How to Clean and Sanitize Your Warehouse

For those who manage a warehouse facility, it can be difficult to keep up with proper cleaning and sanitizing. However, a clean warehouse should be number one on your priority list for several reasons, like keeping workers healthy and happy as well as ensuring the quality of your products is unaffected by potential contamination. If staying on top of warehouse sanitation is too much of a burden on you and your workers, a commercial cleaning service can help.

Why is Warehouse Cleaning Essential?

While warehouses are often used to store items or products before they get shipped out, keeping them clean is critical. Proper sanitation and cleaning protocols will protect products from gathering dirt and dust, and the potential of bacteria, mold, and mildew growth in case of a leak. Not only does routine cleaning keep your products safe, but it also protects your workers from bacteria, viruses, and other potential health hazards by ensuring that surfaces are properly disinfected using hand-on application of disinfection products.

Irregular maintenance can also impact daily workflow, leaving you with less productive workers and a dirty facility. Having a clean space to work helps boost productivity, keeps employees safe, and can lead to higher job satisfaction across the board. Make sure that your employees know how to efficiently clean and sanitize their workspace or rely on cleaning experts who can do the cleaning for you. They will be able to address your unique needs with the know-how needed for your specific industry.

What is The Difference Between Sanitizing and Disinfecting a Warehouse?

These terms are often used interchangeably, and it’s true—they are similar in theory. However, there is a difference between sanitizing and disinfecting that anyone responsible for warehouse cleaning should know.

What is Sanitization?

Sanitizing kills bacteria on surfaces by using chemicals in products that have been registered by the EPA. They are not intended to kill viruses¹. Sanitation is less thorough than disinfecting, but it kills bacteria quickly. It’s more commonly used in the food industry, due to the FDA instilling requirements that all food-contact surfaces must be sanitized after use. Remember, it’s considered to be more of a quick-fix solution that will kill bacteria quickly when used as a regular part of your cleaning routine.

What is Disinfection?

Disinfectants kill viruses and bacteria on surfaces by using chemicals in products that have been registered by the EPA¹. For those who don’t work at a healthcare-related business, like a warehouse, disinfectants may be used to work in tandem with cleaning and sanitizing to kill unwanted germs that can spread to people and products.

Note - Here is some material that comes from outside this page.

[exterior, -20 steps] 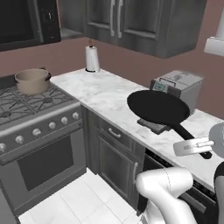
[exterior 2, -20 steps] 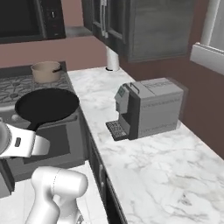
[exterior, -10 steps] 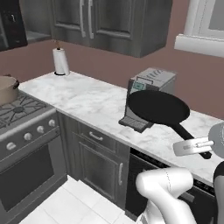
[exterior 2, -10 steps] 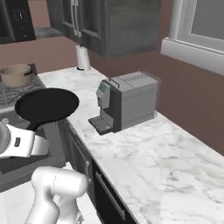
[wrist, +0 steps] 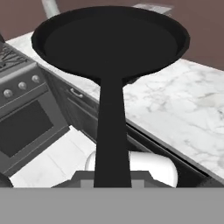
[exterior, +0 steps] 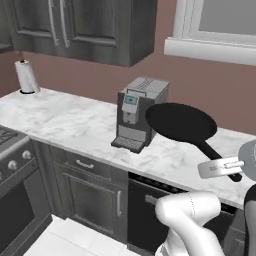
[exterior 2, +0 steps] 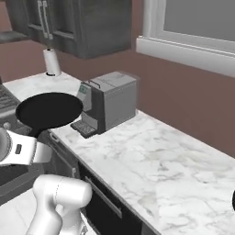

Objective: Move the pot and pan from the stove into the sink.

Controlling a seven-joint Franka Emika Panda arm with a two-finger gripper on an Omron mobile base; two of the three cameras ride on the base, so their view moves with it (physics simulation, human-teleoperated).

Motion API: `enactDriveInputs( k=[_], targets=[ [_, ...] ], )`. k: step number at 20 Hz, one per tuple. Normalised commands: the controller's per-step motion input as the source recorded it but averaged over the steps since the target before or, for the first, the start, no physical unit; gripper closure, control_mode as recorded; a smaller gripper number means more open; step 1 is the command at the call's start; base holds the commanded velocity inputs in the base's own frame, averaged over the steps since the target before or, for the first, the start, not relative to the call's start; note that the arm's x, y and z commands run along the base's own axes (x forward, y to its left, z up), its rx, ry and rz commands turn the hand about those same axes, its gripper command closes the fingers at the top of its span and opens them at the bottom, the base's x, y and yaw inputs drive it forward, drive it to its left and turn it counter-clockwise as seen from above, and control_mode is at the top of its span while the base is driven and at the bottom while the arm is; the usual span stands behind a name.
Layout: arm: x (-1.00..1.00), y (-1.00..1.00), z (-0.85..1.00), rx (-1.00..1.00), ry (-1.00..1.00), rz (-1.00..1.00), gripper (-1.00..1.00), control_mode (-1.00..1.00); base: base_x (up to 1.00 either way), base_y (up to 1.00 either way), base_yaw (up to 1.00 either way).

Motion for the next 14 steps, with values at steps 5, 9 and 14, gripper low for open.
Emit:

Clean Warehouse Sanitation Checklist

To ensure that your warehouse facility is being properly cleaned and sanitized on a routine basis, Keen Queen Clean has put together a Sanitation Checklist that can be used for daily, weekly, biweekly, monthly, and biannually warehouse upkeep.

Separating out lists for different tasks will help to maintain a clean and safe environment. While you most likely take out the trash every day, you probably don’t rotate products and clean behind the shelves daily. Having separate lists for different tasks will help you stay organized.

A daily warehouse sanitation checklist could include the following:

  • Sweep and mop the warehouse floor.
  • Take out the trash and recycling in both the bathrooms, kitchens, and areas where product is unpackaged.
  • Clean and sanitize the employee bathroom.
  • Wipe down all heavily trafficked areas like countertops, machinery, and doorknobs
  • Wipe down all heavily used equipment, like forklifts.

It’s also advisable to implement a “clean as you go” rule for warehouse workers to take care of new messes as they happen.

A monthly warehouse sanitation checklist could include the following:

  • Sanitize and inspect floors throughout the warehouse.
  • Pull pallets and rotate products on shelves.
  • Clean breakroom refrigerators and throw away expired or uneaten food.
  • Check for leaks, mold, and mildew.
  • Wipe down windows and dust/clean blinds.
  • Clean under units and shelving.
  • Power wash walkways, steps, and landing docs.

A manager or worker in a warehouse should be able to quickly create these checklists, and more tasks can be added as the routine cleaning process is implemented.